### EXERCISE BRIEF
Print the data once more, exactly as given. Drop the pictures.

INFORMATION SHOWN Block Start

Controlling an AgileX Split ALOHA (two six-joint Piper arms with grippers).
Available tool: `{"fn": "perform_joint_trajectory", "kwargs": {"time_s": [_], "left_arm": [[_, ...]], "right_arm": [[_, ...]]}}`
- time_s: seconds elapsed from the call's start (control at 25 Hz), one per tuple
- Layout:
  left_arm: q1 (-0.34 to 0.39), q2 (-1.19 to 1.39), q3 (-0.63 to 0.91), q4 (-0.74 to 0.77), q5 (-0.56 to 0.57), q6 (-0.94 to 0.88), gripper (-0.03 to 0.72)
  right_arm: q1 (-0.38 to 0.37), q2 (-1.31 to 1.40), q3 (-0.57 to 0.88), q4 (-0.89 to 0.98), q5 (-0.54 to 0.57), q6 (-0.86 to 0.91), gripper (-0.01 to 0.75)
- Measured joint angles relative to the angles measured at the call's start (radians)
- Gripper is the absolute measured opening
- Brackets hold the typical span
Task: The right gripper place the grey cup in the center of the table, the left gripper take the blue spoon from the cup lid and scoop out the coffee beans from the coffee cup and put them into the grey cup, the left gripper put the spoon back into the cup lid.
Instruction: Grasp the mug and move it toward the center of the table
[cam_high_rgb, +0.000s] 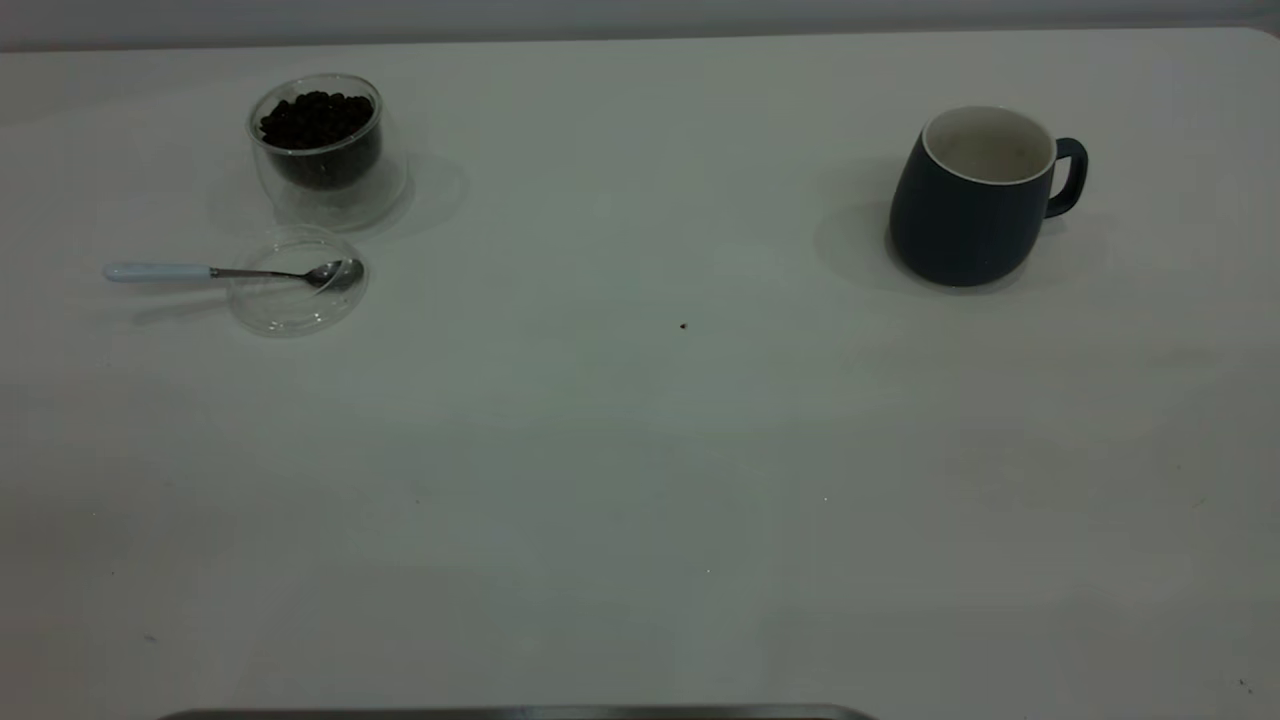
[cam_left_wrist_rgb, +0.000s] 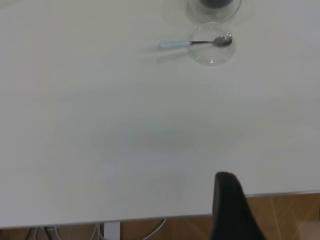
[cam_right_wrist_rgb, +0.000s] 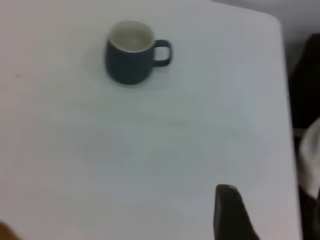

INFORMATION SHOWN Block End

### RESPONSE AREA
Controlling an AgileX Split ALOHA (two six-joint Piper arms with grippers).
Available tool: `{"fn": "perform_joint_trajectory", "kwargs": {"time_s": [_], "left_arm": [[_, ...]], "right_arm": [[_, ...]]}}`
- time_s: seconds elapsed from the call's start (control at 25 Hz), one per tuple
- Layout:
  left_arm: q1 (-0.34 to 0.39), q2 (-1.19 to 1.39), q3 (-0.63 to 0.91), q4 (-0.74 to 0.77), q5 (-0.56 to 0.57), q6 (-0.94 to 0.88), gripper (-0.03 to 0.72)
  right_arm: q1 (-0.38 to 0.37), q2 (-1.31 to 1.40), q3 (-0.57 to 0.88), q4 (-0.89 to 0.98), q5 (-0.54 to 0.57), q6 (-0.86 to 0.91), gripper (-0.01 to 0.75)
- Measured joint angles relative to the angles measured at the call's start (radians)
- Gripper is the absolute measured opening
- Brackets hold the typical span
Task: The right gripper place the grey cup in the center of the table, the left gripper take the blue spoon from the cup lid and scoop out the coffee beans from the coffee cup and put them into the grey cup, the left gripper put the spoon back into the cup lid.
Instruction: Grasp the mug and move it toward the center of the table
[cam_high_rgb, +0.000s] 
[cam_left_wrist_rgb, +0.000s] 
[cam_right_wrist_rgb, +0.000s] 

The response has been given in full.